• Work request:
Tally the lines of the data below that contain the string "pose". Give the tally and nothing else.
::: Source data :::
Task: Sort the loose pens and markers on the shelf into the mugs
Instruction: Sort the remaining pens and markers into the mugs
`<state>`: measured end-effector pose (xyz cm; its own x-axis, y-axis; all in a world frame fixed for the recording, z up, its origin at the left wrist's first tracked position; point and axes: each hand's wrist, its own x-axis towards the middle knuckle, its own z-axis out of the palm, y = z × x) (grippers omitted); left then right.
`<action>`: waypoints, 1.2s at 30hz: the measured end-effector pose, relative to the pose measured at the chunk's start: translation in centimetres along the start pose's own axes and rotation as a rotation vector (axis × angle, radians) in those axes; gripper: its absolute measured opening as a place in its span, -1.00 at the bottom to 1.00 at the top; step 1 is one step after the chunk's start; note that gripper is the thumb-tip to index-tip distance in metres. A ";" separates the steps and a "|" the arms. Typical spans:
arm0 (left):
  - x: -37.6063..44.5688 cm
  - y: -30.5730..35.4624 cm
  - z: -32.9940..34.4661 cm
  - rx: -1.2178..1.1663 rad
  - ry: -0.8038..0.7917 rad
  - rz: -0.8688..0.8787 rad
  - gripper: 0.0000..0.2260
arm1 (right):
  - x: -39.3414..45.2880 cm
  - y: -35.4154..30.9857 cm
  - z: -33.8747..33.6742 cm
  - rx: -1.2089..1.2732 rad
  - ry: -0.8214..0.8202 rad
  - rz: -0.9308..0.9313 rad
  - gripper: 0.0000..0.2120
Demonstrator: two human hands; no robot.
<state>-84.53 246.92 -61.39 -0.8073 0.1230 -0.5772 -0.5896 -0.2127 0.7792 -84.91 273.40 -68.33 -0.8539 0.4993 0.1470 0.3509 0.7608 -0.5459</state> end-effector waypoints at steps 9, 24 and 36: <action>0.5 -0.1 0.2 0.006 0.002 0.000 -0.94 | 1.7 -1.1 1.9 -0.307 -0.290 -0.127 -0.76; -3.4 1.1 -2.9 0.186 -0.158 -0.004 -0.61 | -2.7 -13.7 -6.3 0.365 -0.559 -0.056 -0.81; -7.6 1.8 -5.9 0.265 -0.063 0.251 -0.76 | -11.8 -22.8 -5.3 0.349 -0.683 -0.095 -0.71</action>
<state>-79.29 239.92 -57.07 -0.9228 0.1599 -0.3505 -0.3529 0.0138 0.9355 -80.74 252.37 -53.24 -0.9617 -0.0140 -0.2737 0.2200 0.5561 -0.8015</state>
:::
• Answer to the exercise:
2